**Exercise directions**
For the data that follows, return each line unchanged and drop the pictures.

Segment Start: Data

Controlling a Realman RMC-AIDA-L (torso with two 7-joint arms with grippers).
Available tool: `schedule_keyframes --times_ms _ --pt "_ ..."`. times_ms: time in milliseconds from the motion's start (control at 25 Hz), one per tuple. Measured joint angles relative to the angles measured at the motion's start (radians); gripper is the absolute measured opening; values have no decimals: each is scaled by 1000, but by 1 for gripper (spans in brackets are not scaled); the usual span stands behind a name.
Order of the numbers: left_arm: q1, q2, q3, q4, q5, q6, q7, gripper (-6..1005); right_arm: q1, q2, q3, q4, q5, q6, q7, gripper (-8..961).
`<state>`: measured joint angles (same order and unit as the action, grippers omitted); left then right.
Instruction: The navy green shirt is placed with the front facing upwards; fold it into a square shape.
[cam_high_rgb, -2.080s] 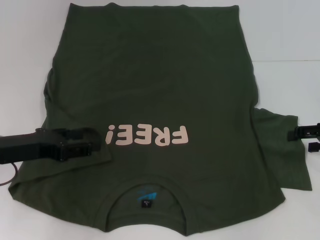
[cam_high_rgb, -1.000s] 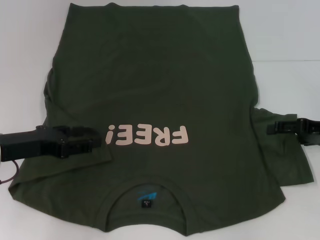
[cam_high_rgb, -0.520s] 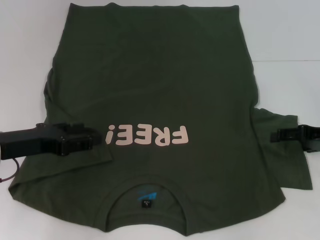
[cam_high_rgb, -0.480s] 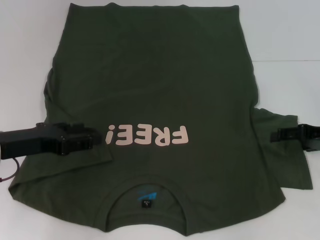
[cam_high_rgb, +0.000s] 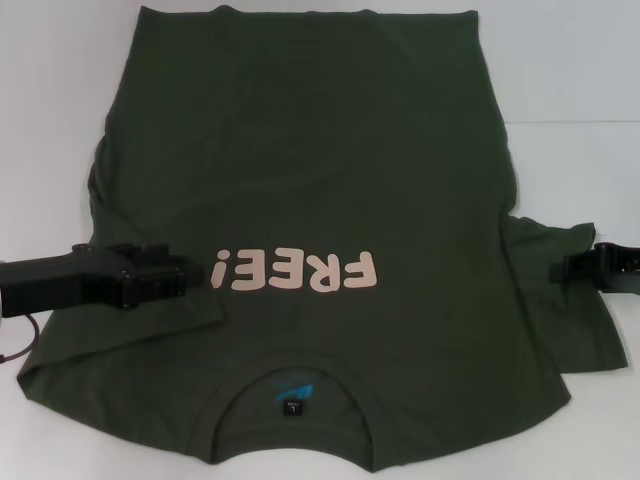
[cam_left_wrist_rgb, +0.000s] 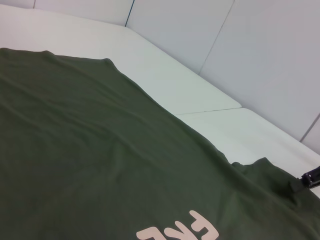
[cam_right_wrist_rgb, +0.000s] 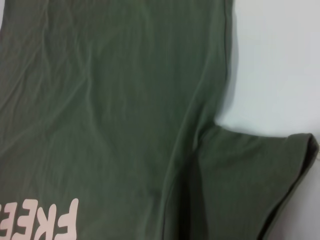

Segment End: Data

**Exercise output**
Controlling a Realman RMC-AIDA-L (torso with two 7-joint arms with grippers).
Available tool: `schedule_keyframes --times_ms _ --pt "_ ..."`. times_ms: time in milliseconds from the motion's start (control at 25 Hz), one per tuple. Measured joint angles relative to the angles measured at the motion's start (radians); gripper is the absolute measured opening; values have no decimals: each is scaled by 1000, but by 1 for gripper (spans in brackets are not scaled); the usual span stands behind a name.
Order of the numbers: left_arm: q1, q2, q3, q4, q5, q6, q7, gripper (-6..1005); right_arm: q1, q2, q3, q4, q5, q6, q7, gripper (-8..961).
`<state>`: measured joint angles (same order and unit as the action, grippers omitted); left then right.
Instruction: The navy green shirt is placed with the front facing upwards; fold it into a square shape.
[cam_high_rgb, -2.080s] 
[cam_high_rgb, -1.000s] 
[cam_high_rgb, -0.520s] 
[cam_high_rgb, -0.480s] 
[cam_high_rgb, +0.000s] 
[cam_left_wrist_rgb, +0.000s] 
[cam_right_wrist_rgb, +0.000s] 

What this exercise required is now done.